→ **Task details**
Each line of the data has to be transcribed exactly.

→ **Supplied material**
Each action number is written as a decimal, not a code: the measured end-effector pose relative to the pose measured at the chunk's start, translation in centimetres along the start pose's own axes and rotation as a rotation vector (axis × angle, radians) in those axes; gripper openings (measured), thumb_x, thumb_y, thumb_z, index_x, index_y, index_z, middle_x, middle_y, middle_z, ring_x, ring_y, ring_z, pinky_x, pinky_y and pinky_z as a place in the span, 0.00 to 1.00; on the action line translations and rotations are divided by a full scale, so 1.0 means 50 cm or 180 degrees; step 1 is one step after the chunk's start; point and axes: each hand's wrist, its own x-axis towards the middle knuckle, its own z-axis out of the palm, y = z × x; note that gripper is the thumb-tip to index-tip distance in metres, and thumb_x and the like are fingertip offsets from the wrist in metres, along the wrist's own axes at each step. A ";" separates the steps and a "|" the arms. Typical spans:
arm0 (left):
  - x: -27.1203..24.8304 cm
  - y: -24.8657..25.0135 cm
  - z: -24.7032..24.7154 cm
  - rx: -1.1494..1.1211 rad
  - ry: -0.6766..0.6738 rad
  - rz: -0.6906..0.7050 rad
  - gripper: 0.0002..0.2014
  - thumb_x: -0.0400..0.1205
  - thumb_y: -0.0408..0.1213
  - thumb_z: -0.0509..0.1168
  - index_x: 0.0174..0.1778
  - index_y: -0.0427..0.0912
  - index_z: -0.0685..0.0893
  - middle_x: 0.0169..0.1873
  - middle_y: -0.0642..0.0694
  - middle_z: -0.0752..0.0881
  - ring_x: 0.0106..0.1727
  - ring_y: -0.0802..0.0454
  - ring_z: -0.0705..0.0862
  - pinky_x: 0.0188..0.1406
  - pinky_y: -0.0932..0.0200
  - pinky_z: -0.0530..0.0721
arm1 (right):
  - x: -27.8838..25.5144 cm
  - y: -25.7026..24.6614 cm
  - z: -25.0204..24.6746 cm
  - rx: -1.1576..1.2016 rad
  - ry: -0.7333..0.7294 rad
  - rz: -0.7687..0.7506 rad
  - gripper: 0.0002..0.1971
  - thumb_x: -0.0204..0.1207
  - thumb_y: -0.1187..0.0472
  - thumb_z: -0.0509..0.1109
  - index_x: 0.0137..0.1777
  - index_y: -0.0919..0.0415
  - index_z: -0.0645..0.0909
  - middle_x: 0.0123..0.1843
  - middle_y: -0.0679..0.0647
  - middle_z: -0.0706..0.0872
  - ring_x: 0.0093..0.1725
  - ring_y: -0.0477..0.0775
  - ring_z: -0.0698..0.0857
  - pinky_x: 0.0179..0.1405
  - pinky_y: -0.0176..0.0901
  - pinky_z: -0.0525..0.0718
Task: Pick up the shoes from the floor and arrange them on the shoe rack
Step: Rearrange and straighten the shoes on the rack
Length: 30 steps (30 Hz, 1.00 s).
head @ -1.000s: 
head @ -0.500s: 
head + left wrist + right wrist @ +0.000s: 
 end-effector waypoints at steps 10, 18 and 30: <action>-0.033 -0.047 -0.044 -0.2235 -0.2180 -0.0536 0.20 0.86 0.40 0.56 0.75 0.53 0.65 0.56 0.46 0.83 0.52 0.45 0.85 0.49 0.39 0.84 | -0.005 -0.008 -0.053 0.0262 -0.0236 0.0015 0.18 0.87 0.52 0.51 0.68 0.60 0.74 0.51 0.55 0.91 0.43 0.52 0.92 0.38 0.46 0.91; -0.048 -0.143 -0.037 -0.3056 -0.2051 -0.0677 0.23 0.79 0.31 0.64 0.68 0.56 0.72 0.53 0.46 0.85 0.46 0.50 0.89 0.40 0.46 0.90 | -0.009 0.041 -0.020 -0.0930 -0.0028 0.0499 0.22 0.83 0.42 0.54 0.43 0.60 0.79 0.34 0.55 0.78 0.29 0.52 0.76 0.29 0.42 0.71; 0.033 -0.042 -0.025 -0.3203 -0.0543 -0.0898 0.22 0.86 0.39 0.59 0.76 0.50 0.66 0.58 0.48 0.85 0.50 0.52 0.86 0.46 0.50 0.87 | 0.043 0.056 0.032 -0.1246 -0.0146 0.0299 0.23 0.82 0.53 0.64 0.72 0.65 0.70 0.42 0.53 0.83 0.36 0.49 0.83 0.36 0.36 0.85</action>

→ **Problem solution**
Each action number is written as a decimal, not a code: the measured end-effector pose relative to the pose measured at the chunk's start, translation in centimetres along the start pose's own axes and rotation as a rotation vector (axis × angle, radians) in those axes; gripper openings (measured), thumb_x, thumb_y, thumb_z, index_x, index_y, index_z, middle_x, middle_y, middle_z, ring_x, ring_y, ring_z, pinky_x, pinky_y and pinky_z as a place in the span, 0.00 to 1.00; on the action line translations and rotations are divided by a full scale, so 1.0 means 50 cm or 180 degrees; step 1 is one step after the chunk's start; point and axes: each hand's wrist, its own x-axis towards the middle knuckle, its own z-axis out of the palm, y = z × x; note that gripper is the thumb-tip to index-tip distance in metres, and thumb_x and the like are fingertip offsets from the wrist in metres, along the wrist's own axes at each step. A ";" separates the steps and a "|" the arms. Typical spans:
arm0 (left):
  - x: -27.1203..24.8304 cm
  - y: -24.8657..25.0135 cm
  - z: -24.7032..24.7154 cm
  - rx: -1.1494..1.1211 rad
  - ry: -0.6766..0.6738 rad
  - rz: -0.6906..0.7050 rad
  - gripper: 0.0002..0.2014
  - thumb_x: -0.0400..0.1205
  - thumb_y: -0.0408..0.1213
  - thumb_z: -0.0509..0.1168
  - index_x: 0.0174..0.1778
  - index_y: -0.0427..0.0912
  - index_z: -0.0685..0.0893
  - middle_x: 0.0169..0.1873
  - middle_y: -0.0642..0.0694
  - middle_z: -0.0752..0.0881
  - ring_x: 0.0106..0.1727
  - ring_y: -0.0802..0.0454
  - ring_z: -0.0705..0.0862
  - pinky_x: 0.0188..0.1406
  - pinky_y: -0.0932..0.0200
  - pinky_z: -0.0530..0.0721
arm1 (right):
  - x: -27.8838..25.5144 cm
  - y: -25.7026..24.6614 cm
  - z: -25.0204..24.6746 cm
  - rx: -1.1576..1.2016 rad
  - ry: -0.7333..0.7294 rad
  - rz: -0.7687..0.7506 rad
  - gripper: 0.0002..0.1971
  - thumb_x: -0.0204..0.1207
  - thumb_y: -0.1187..0.0472
  - thumb_z: -0.0509..0.1109
  - index_x: 0.0137..0.1777
  - index_y: -0.0919..0.0415
  - index_z: -0.0645..0.0909
  - middle_x: 0.0123..0.1843
  - middle_y: -0.0679..0.0647
  - middle_z: -0.0706..0.0872
  - ring_x: 0.0093..0.1725
  - ring_y: -0.0477..0.0775
  - ring_z: -0.0698..0.0857
  - pinky_x: 0.0179..0.1405
  - pinky_y: -0.0176..0.0901
  - pinky_z: -0.0525..0.0718
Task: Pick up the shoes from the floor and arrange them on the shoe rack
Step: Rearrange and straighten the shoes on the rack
Length: 30 steps (30 Hz, 1.00 s).
head @ -1.000s: 
head @ -0.500s: 
head + left wrist + right wrist @ +0.000s: 
 end-effector waypoints at steps 10, 18 and 30: <action>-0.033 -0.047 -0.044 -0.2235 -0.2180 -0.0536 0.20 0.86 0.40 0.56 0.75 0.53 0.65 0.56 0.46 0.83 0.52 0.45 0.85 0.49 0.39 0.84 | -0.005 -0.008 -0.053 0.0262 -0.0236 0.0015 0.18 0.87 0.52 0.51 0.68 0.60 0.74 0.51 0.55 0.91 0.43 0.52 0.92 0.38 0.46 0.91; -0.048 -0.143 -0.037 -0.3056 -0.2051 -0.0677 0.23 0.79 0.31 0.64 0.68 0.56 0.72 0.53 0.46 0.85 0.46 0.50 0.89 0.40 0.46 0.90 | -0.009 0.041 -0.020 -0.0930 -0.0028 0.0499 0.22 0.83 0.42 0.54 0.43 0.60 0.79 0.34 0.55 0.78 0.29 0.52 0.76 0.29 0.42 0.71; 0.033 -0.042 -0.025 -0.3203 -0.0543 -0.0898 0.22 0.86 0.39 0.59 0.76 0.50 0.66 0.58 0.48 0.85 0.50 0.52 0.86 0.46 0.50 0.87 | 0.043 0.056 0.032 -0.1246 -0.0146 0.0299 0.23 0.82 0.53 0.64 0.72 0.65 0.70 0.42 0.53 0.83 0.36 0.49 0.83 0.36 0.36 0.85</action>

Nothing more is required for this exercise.